# Exercise directions
A faithful copy of the data below is required, leaving out every picture.

########

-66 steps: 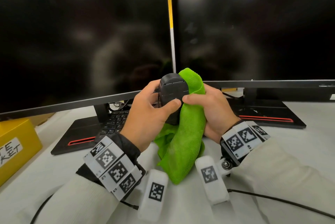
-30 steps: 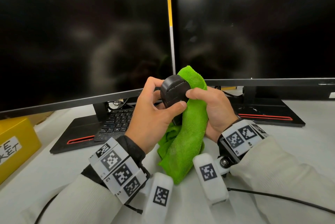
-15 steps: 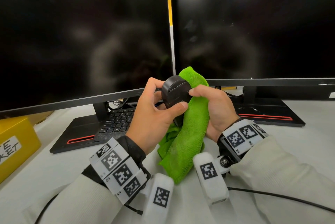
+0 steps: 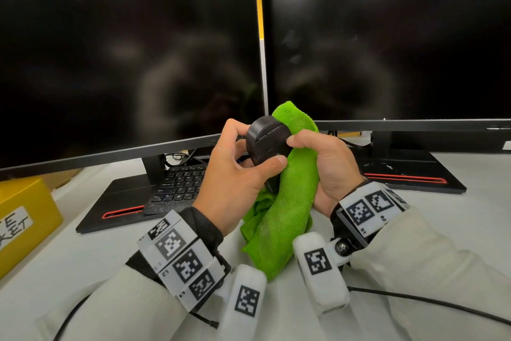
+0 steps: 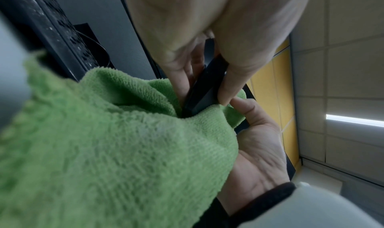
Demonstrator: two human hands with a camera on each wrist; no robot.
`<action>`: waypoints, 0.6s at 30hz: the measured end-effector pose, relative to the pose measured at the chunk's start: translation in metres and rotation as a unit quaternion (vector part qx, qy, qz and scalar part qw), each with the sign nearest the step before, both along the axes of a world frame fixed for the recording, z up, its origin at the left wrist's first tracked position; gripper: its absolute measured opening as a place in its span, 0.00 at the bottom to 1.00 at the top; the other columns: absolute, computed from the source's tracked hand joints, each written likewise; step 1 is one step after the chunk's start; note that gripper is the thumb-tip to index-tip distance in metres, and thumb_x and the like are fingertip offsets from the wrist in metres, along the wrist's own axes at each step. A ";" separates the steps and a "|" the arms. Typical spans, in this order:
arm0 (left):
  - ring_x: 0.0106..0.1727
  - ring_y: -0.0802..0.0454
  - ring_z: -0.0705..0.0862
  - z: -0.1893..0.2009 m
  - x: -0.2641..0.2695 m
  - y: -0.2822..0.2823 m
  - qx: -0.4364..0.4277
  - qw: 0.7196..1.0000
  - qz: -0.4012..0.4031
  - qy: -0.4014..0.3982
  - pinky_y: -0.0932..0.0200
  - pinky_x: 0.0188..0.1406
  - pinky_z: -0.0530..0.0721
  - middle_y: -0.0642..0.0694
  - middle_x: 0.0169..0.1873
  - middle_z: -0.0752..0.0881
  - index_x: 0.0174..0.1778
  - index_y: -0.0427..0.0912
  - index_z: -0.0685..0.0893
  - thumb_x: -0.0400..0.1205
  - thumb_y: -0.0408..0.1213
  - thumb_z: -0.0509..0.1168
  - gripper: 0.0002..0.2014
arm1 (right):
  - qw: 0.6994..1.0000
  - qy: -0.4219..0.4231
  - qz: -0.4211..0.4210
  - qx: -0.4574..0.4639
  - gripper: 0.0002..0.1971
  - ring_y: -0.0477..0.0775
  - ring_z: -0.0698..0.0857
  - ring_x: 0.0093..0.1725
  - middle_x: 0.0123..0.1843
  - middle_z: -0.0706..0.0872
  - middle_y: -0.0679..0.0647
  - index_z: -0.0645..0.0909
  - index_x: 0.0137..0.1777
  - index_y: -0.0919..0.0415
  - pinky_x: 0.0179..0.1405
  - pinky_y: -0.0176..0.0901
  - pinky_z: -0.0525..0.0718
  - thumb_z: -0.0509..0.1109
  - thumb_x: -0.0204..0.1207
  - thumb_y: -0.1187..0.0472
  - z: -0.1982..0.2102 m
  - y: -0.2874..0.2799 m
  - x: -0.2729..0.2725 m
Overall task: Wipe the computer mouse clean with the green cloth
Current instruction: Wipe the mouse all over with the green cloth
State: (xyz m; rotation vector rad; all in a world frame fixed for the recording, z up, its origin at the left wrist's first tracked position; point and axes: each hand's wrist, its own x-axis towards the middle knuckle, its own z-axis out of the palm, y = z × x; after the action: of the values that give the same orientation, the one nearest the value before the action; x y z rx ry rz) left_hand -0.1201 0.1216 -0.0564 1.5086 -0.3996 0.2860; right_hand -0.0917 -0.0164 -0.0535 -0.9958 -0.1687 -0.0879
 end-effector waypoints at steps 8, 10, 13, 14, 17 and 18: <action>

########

# Exercise solution
-66 steps: 
-30 steps: 
-15 steps: 
+0 steps: 
+0 steps: 
Demonstrator: two human hands with a camera on each wrist; no robot.
`<action>`: waypoints, 0.6s at 30hz: the measured end-effector pose, relative to the pose measured at the chunk's start: translation in metres and rotation as a unit quaternion (vector part qx, qy, qz and scalar part qw), each with the sign nearest the step before, both along the axes of a world frame fixed for the recording, z up, its origin at the left wrist's first tracked position; gripper: its absolute measured opening as a place in its span, 0.00 at the bottom to 1.00 at the top; the other columns: absolute, computed from the source's tracked hand joints, each written likewise; step 1 is one step after the chunk's start; note that gripper is the thumb-tip to index-tip distance in metres, and thumb_x and the like are fingertip offsets from the wrist in metres, along the wrist's own axes at each step. A ";" separates the steps and a "|" the arms. Typical spans, in this order:
arm0 (left):
  - ring_x: 0.0106..0.1727
  - ring_y: -0.0802..0.0454
  - ring_z: -0.0705..0.0862
  - z: -0.1893..0.2009 m
  - x: -0.2641..0.2695 m
  - y: -0.2822..0.2823 m
  - qx: -0.4364..0.4277
  - qw: 0.7196..1.0000
  - qz: -0.4012..0.4031
  - qy: -0.4014..0.3982
  - pinky_y: -0.0932..0.0200
  - pinky_x: 0.0188..0.1406
  - pinky_z: -0.0530..0.0721
  - middle_y: -0.0642..0.0694
  - middle_x: 0.0169..0.1873
  - middle_z: -0.0752..0.0881
  - index_x: 0.0174..0.1778
  - index_y: -0.0427..0.0912
  - index_z: -0.0685..0.0893
  - thumb_x: -0.0400..0.1205
  - thumb_y: -0.0408..0.1213
  - thumb_z: -0.0509..0.1168
  - gripper: 0.0002..0.2014
arm1 (right):
  - qw: 0.6994..1.0000
  - qy: -0.4219..0.4231
  - qz: -0.4211..0.4210
  - qx: -0.4574..0.4639
  - gripper: 0.0002..0.1971
  - ring_y: -0.0477..0.0775
  - ring_z: -0.0698..0.0857
  - ring_x: 0.0093..0.1725
  - middle_x: 0.0123..0.1843
  - middle_z: -0.0706..0.0872
  - middle_y: -0.0679..0.0647
  - index_z: -0.0645..0.0909
  - index_x: 0.0137..0.1777
  - index_y: -0.0919..0.0415
  - pinky_x: 0.0179..0.1405
  - pinky_y: -0.0176..0.0901
  - pinky_z: -0.0525..0.0718
  - thumb_z: -0.0509..0.1109
  - thumb_x: -0.0204..0.1207
  - thumb_y: -0.1187..0.0472
  - z: -0.1982..0.2102 m
  - y: -0.2874..0.2799 m
  - x: -0.2729..0.2725 m
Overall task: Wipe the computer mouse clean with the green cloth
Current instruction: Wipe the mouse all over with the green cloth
State: (xyz m; rotation vector rad; all in a world frame fixed for the recording, z up, its origin at the left wrist's first tracked position; point and axes: each hand's wrist, its own x-axis towards the middle knuckle, its own z-axis out of the palm, y = z × x; after the action: of the values that give the same orientation, the one nearest the value before the action; x y z rx ry rz) left_hand -0.1201 0.1216 -0.0564 1.5086 -0.3996 0.2860; right_hand -0.0917 -0.0164 -0.0535 -0.9958 -0.1687 -0.0879
 end-effector waypoints at steps 8, 10, 13, 14, 17 and 18: <action>

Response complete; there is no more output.